Gwendolin Stolz

„Ich komm aus Kreuzberg, du Muschi.“

Bettina Blümner bringt den Berliner Kiez ins Kino


Eine kleine Küche. Durch das geöffnete Fenster sieht man einen dieser typischen Berliner Hinterhöfe. Hausbewohner, die ihre Köpfe aus dem Fenster strecken. Man hört Kindergeschrei. Im Inneren der Küche Klaras Mutter: Mini- Dauerwelle, Kippe im Mund, sie kocht Tee.
Die fünfzehnjährige Klara hat sich ebenfalls rauchend am Küchentisch niedergelassen. Sie trägt ein bauchfreies Top und kunstgebleichte Jeans, blonde Haare, perfekten Lidstrich und etwas unnahbar Spöttisches im Blick. „Ich bin ja nicht so der Kontrollfreak“, sagt Klaras Mutter, „oder hättest du mehr Regeln gewollt?“ Sie wendet sich an die Kamera: „Zwei Sachen: Kein Heroin und nicht schwanger werden, die zwei Grundsätze haben wir und ich finde, das klappt gut so, oder?“

Was die Thematik Drogen und Rausch mit dem Film „Prinzessinnenbad“ von Bettina Blümner zu tun hat, scheint auf der Hand zu liegen. Alleinerziehende Mütter. Ungezogene Mädels, aufgewachsen in Kreuzberg, dem „Problemviertel“ Berlins. Die Vorurteilsschiene rattert: Klar, das ist so eine Milieustudie, wo man ein paar „Atzenkindern“ beim Leben zuschaut, nur um dann festzustellen, dass die Stadt den Kindern nicht gut tut, dass sie schon viel zu früh Drogen nehmen, sich permanent zu saufen, ihre Kindheit verlieren, keinen Halt haben im Leben und sowieso schon bald zu den Versagern unserer Gesellschaft zählen werden. Und dann schaut man sich diesen großartigen Film von Bettina Blümner an und ist auf einmal unsagbar erleichtert. Denn so einfach ist es zum Glück nicht.

Prinzenbad

Klara und ihre Freundinnen Mina und Tanutscha sind fünfzehn. Sie kennen sich schon seit der Kindheit. Als beste Freundinnen teilen sie die gleichen Interessen: Jungs, Schule, Partys, und immer wieder das Prinzenbad im Herzen Kreuzbergs. Die Welt, in der sie aufwachsen, ist kein Idyll: Sie leben mit dem Chaos der Großstadt, mit den Problemen der Patchworkfamilie, mit dem Lärm des Multikulti-Kiez. Die Mütter sind häufig mit sich selbst beschäftigt, oft hilflos und überfordert. Die Väter fehlen.

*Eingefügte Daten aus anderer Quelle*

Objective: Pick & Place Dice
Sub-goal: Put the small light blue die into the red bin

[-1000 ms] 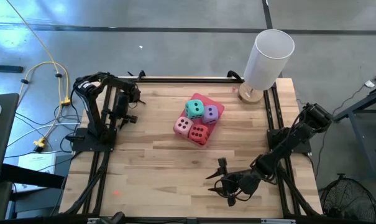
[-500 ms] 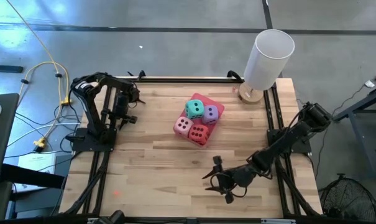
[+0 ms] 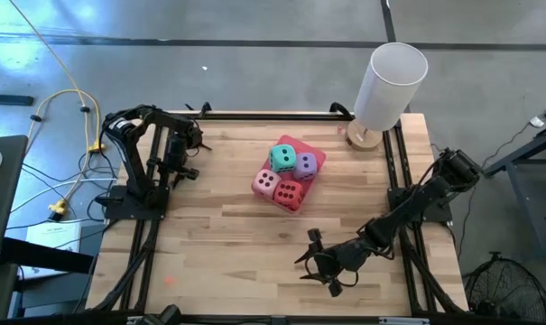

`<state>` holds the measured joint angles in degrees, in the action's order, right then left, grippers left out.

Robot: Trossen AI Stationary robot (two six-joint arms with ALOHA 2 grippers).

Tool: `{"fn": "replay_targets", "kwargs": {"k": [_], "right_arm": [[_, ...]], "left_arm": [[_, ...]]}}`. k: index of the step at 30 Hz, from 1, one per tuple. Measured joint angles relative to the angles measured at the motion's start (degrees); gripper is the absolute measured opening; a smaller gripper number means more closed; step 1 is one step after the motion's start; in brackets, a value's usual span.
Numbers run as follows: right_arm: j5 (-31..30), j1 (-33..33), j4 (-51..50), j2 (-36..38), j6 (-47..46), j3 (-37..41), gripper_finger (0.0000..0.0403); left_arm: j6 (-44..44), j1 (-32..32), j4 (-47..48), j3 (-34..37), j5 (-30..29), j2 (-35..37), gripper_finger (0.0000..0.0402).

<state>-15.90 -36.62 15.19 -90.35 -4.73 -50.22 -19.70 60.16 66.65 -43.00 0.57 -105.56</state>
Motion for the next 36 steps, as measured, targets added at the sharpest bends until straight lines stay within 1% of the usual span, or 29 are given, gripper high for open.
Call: {"fn": "replay_targets", "kwargs": {"k": [12,19,25,33,36], "right_arm": [[0.00,0.15,-0.03,0.00,0.46,0.00,0.0192],[0.00,0.76,-0.01,0.00,0.39,0.00,0.0192],[0.01,1.47,-0.01,0.00,0.43,0.00,0.0192],[0.05,2.63,-0.36,0.00,0.53,0.00,0.0192],[1.36,3.14,-0.69,0.00,0.78,0.00,0.0192]], "left_arm": [[1.86,-0.09,0.76,-1.16,0.87,-0.13,0.0138],[2.54,-0.07,0.77,-1.56,2.34,-0.13,0.0138],[2.56,-0.11,1.31,-3.16,2.37,-0.24,0.0138],[3.83,-0.06,1.26,-3.28,2.08,-0.22,0.0138],[5.21,0.11,1.13,-3.45,2.13,-0.19,0.0138]]}}
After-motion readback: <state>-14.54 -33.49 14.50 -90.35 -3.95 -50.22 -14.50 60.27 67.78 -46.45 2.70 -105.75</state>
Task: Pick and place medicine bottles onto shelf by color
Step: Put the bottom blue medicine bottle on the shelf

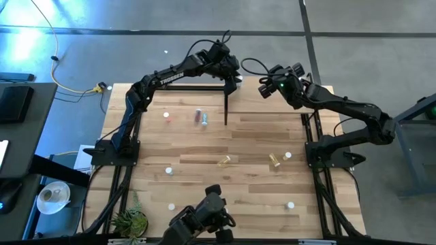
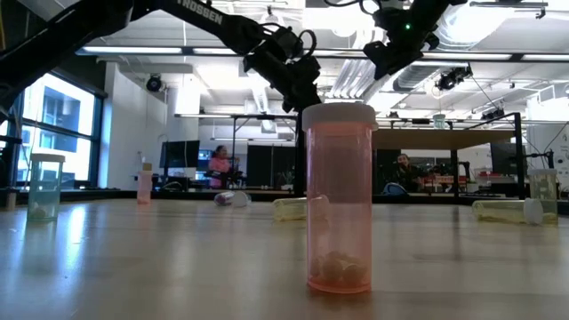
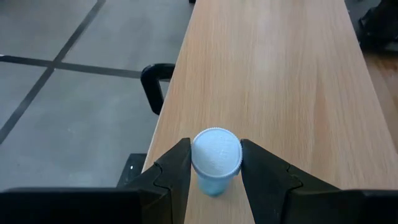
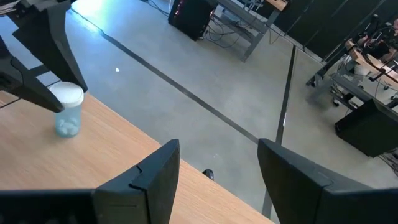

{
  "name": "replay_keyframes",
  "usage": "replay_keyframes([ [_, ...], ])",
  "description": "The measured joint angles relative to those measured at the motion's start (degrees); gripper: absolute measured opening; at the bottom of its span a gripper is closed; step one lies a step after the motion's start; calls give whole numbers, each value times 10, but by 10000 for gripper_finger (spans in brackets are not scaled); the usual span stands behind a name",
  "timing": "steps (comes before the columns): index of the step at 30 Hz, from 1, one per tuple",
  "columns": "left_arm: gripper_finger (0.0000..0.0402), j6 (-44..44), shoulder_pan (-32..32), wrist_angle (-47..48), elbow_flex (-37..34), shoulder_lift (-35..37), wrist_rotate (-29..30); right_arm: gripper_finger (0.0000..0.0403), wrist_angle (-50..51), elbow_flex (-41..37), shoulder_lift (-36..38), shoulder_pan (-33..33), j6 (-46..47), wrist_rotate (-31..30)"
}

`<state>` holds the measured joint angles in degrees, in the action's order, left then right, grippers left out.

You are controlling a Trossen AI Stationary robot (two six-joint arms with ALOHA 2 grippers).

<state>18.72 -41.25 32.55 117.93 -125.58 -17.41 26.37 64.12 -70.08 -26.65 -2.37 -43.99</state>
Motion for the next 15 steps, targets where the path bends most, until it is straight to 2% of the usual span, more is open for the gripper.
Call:
replay_keyframes([
  [15,117,-1,5,-1,0,0,27,209,3,0,0,0,0,0],
])
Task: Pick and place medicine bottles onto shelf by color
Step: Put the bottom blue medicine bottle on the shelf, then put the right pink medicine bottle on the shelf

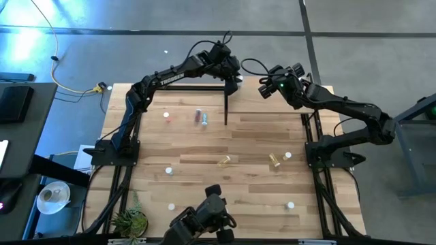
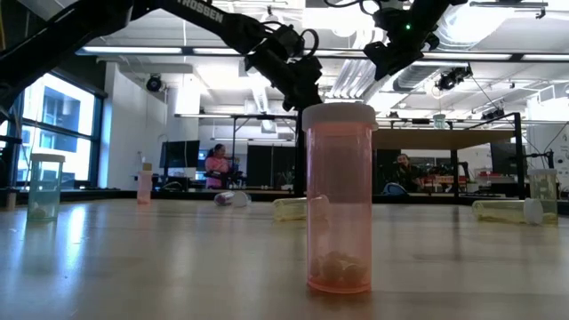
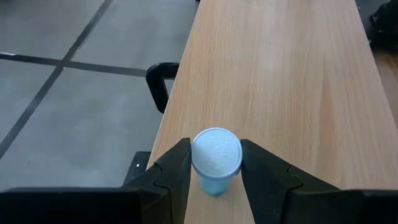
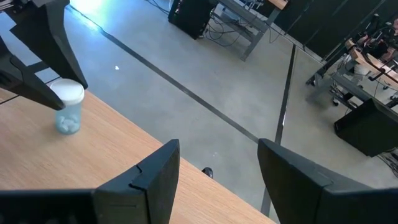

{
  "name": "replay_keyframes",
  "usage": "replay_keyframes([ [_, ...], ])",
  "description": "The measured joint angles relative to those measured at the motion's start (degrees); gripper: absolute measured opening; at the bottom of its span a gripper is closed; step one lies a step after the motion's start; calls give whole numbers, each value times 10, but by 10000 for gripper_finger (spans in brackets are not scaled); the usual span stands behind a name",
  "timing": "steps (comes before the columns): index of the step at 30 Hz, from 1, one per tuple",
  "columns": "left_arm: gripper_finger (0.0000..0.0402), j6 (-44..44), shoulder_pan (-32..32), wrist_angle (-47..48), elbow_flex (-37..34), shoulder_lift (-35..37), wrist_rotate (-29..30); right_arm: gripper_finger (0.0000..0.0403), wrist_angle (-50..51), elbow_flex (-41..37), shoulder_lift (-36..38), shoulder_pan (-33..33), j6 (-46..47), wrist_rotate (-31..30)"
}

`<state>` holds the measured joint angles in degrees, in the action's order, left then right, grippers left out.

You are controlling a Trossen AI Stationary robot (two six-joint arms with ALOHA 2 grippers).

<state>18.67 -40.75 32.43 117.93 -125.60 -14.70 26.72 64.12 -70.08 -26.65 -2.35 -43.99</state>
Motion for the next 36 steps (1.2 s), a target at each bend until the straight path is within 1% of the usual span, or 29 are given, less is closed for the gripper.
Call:
replay_keyframes([
  [5,125,0,0,-3,0,-1,2,209,0,0,0,0,0,0],
  [12,175,0,0,2,-2,-4,8,209,0,0,0,0,0,0],
  [16,191,0,0,0,-2,-3,8,209,0,0,0,0,0,0],
  [27,196,-1,0,6,-1,7,7,209,0,0,0,0,0,0],
  [32,196,1,2,26,-1,27,46,209,0,0,0,0,0,0],
  [36,196,1,4,42,-1,52,59,209,-1,0,0,0,0,0],
])
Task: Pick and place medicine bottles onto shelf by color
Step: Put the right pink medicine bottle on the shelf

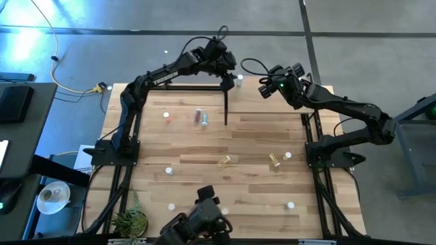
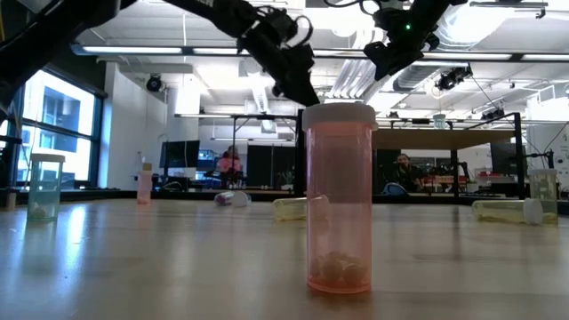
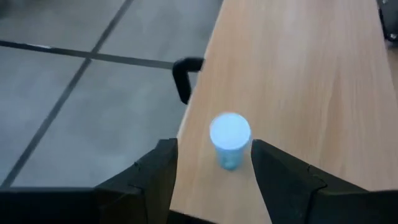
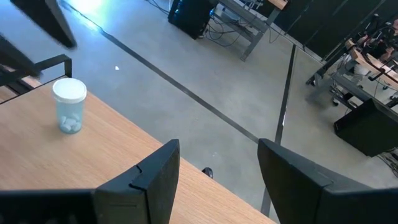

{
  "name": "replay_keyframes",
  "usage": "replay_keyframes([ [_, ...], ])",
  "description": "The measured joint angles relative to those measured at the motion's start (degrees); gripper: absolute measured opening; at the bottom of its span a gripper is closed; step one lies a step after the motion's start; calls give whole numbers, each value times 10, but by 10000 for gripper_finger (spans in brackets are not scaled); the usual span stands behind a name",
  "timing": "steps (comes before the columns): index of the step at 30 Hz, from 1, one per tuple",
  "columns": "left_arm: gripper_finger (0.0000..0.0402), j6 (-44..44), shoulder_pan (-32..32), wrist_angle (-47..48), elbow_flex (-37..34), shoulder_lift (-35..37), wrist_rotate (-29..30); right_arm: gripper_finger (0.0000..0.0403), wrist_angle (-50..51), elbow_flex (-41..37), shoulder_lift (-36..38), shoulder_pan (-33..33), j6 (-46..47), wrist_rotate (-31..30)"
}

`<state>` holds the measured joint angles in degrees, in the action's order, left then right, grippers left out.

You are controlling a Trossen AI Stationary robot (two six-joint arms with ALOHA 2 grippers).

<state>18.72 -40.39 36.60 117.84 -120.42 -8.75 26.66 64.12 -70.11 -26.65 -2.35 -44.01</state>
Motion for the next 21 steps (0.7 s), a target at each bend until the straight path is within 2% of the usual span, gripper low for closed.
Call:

Doch in den Kleinstfamilien wird über alles geredet: über Liebeskummer, über Alkohol und Drogen, über Regeln von und für beide Seiten. Diese Gespräche verlaufen längst nicht so, wie in einer intakten Klischeefamilie. Trotzdem: In jeder Filmminute bleibt spürbar, dass es die Familienbande authentisch sind, dass sie funktionieren.